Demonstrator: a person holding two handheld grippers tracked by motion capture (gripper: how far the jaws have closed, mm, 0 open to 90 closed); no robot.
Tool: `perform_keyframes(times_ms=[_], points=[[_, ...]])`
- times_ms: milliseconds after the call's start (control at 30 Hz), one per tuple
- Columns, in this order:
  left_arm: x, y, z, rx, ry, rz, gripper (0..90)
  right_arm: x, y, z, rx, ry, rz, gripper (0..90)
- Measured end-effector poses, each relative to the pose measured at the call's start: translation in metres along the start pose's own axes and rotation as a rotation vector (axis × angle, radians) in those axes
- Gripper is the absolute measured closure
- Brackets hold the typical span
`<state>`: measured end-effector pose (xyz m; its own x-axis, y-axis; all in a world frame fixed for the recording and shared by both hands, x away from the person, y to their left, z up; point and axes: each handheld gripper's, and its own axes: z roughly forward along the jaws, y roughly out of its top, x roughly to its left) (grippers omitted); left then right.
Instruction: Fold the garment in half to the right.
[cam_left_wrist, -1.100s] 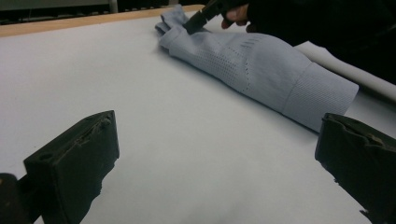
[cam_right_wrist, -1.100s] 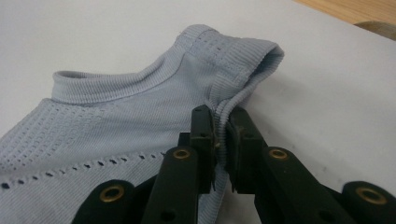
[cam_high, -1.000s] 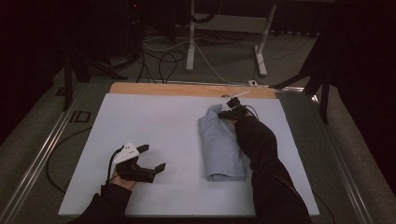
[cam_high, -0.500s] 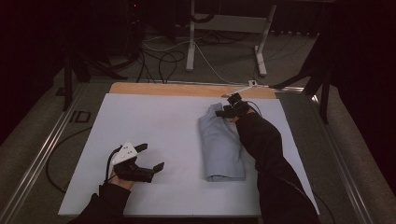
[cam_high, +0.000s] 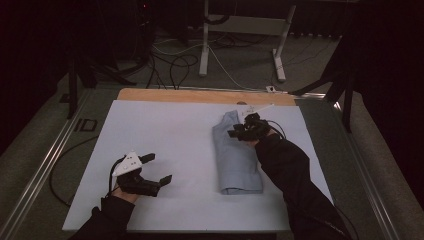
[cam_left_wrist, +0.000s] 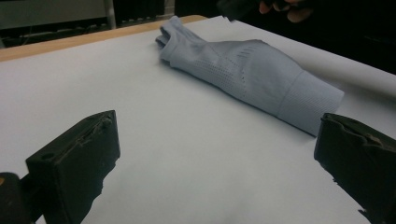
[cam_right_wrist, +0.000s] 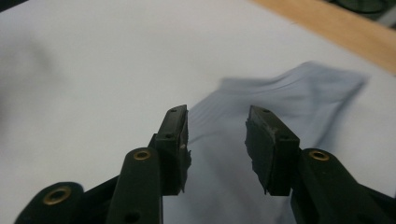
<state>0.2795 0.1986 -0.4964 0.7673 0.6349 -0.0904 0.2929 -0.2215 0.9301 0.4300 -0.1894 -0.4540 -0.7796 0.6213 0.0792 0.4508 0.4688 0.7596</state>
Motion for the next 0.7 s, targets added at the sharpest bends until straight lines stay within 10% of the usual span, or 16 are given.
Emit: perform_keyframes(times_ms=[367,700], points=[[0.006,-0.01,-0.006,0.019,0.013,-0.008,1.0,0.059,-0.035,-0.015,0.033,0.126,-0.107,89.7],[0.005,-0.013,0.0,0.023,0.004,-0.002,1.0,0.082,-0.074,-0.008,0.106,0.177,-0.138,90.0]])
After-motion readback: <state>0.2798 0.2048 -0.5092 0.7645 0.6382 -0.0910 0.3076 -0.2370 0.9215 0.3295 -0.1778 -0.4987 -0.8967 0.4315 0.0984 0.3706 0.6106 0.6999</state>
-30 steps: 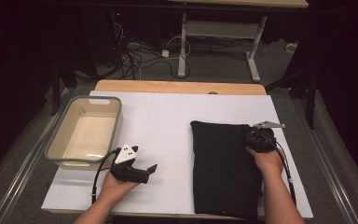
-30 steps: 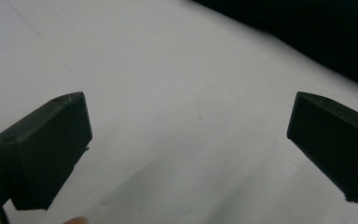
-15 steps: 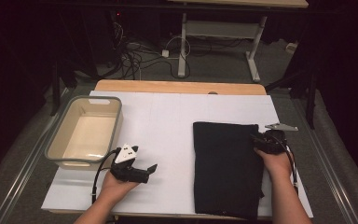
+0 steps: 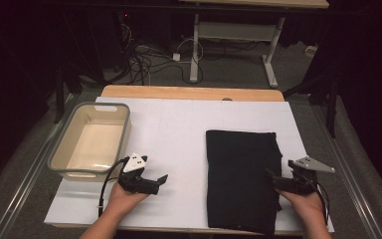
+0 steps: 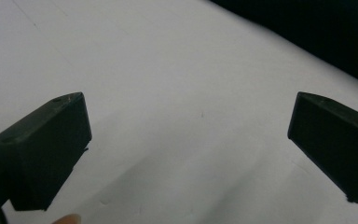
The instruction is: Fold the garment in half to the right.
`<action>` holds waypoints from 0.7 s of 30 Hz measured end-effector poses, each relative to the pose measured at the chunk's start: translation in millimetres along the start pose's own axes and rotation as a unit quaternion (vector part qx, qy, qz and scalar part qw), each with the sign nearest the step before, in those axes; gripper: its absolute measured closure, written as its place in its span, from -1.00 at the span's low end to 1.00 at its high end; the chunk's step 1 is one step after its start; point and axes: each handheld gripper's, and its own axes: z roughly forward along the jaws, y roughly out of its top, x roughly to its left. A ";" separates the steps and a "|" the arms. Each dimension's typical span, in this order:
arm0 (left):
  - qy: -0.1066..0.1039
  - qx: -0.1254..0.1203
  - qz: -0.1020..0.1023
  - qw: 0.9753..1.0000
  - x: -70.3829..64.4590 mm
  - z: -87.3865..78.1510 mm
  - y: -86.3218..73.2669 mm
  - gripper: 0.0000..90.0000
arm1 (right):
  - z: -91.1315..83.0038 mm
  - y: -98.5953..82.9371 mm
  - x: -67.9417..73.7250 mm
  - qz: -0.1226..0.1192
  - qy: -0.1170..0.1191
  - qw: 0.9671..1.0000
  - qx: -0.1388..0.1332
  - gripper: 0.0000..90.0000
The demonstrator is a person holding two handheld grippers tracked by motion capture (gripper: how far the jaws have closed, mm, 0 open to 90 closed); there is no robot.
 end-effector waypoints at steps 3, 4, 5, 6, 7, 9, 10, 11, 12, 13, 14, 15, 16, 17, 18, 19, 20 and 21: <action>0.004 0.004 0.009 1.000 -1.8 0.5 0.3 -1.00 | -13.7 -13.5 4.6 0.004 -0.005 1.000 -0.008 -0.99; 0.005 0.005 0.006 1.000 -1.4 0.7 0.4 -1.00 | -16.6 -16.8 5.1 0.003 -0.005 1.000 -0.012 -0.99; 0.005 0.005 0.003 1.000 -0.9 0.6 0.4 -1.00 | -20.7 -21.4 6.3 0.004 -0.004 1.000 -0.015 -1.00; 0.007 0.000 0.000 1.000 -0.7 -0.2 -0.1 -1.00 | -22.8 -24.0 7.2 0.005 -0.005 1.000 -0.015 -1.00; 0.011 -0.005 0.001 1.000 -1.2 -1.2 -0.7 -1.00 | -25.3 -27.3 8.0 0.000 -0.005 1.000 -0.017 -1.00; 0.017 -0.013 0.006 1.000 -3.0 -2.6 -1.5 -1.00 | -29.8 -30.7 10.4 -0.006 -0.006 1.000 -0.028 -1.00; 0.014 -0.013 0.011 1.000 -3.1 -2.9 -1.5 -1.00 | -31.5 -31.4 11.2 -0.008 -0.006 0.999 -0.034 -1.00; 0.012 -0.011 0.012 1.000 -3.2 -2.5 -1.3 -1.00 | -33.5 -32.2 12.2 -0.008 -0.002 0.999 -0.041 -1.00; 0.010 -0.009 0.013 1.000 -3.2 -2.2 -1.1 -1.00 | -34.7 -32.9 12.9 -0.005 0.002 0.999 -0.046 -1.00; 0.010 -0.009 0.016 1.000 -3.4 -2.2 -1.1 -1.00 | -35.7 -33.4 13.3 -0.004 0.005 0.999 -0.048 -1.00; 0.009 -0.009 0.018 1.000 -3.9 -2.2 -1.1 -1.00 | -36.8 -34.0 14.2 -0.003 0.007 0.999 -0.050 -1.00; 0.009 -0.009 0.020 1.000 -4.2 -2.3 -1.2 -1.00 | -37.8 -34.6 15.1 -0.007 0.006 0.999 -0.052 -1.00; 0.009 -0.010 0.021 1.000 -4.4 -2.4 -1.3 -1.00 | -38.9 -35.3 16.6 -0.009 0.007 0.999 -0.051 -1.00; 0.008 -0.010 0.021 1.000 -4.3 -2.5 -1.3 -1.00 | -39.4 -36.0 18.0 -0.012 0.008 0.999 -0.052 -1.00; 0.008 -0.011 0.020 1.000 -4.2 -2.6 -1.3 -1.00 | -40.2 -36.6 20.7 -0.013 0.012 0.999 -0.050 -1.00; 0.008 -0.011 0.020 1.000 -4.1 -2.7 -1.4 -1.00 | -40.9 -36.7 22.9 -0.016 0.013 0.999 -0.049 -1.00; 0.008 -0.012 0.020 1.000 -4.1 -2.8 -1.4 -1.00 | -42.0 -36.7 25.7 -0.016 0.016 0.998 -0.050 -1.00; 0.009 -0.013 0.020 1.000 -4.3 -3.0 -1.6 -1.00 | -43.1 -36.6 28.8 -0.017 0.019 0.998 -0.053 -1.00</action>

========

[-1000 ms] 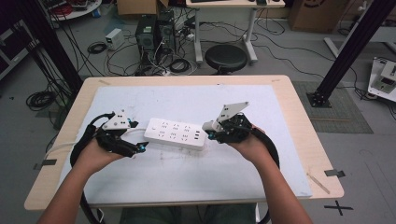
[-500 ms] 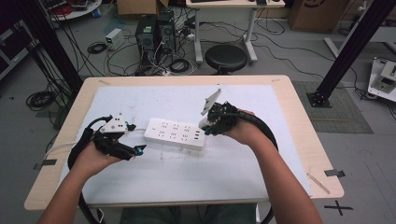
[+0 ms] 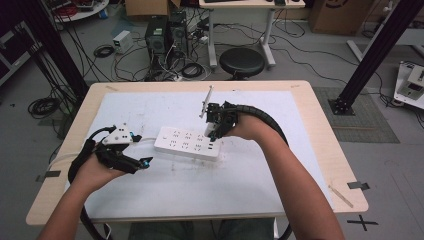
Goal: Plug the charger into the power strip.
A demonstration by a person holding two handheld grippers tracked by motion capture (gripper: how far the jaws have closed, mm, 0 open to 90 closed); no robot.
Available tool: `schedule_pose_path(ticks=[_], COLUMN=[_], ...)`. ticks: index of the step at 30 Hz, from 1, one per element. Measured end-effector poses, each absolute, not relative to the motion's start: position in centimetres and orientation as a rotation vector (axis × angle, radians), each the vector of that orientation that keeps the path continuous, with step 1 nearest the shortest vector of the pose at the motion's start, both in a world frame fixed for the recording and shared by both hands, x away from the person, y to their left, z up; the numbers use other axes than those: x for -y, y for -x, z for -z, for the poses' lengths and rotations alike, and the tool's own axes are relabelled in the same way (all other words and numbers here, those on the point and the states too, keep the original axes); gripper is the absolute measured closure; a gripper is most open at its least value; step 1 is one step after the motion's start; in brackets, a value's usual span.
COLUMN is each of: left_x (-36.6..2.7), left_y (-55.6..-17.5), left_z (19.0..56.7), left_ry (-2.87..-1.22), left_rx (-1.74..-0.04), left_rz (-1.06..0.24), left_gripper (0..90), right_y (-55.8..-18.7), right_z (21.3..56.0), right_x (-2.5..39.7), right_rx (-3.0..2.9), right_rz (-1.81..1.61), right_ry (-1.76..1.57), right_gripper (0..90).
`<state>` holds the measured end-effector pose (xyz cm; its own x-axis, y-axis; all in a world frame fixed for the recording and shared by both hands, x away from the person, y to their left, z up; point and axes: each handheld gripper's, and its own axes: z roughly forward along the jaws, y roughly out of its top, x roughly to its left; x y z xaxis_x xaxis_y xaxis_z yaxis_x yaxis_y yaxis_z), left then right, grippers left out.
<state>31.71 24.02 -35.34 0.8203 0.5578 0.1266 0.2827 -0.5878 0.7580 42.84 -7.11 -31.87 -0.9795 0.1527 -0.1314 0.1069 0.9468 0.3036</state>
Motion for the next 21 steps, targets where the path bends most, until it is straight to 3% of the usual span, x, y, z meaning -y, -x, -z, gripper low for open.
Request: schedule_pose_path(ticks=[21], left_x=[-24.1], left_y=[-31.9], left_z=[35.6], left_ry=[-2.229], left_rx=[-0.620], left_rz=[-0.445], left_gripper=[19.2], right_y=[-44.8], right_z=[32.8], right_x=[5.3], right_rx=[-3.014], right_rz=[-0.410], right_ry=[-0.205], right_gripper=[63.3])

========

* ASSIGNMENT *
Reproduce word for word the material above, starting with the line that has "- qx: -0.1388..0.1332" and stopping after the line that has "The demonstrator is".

* RESPONSE *
  - qx: -0.1388..0.1332
  - gripper: 0.0000..90.0000
The demonstrator is a person holding two handheld grippers tracked by motion capture (gripper: how far the jaws have closed, mm, 0 open to 90 closed); there is no robot.

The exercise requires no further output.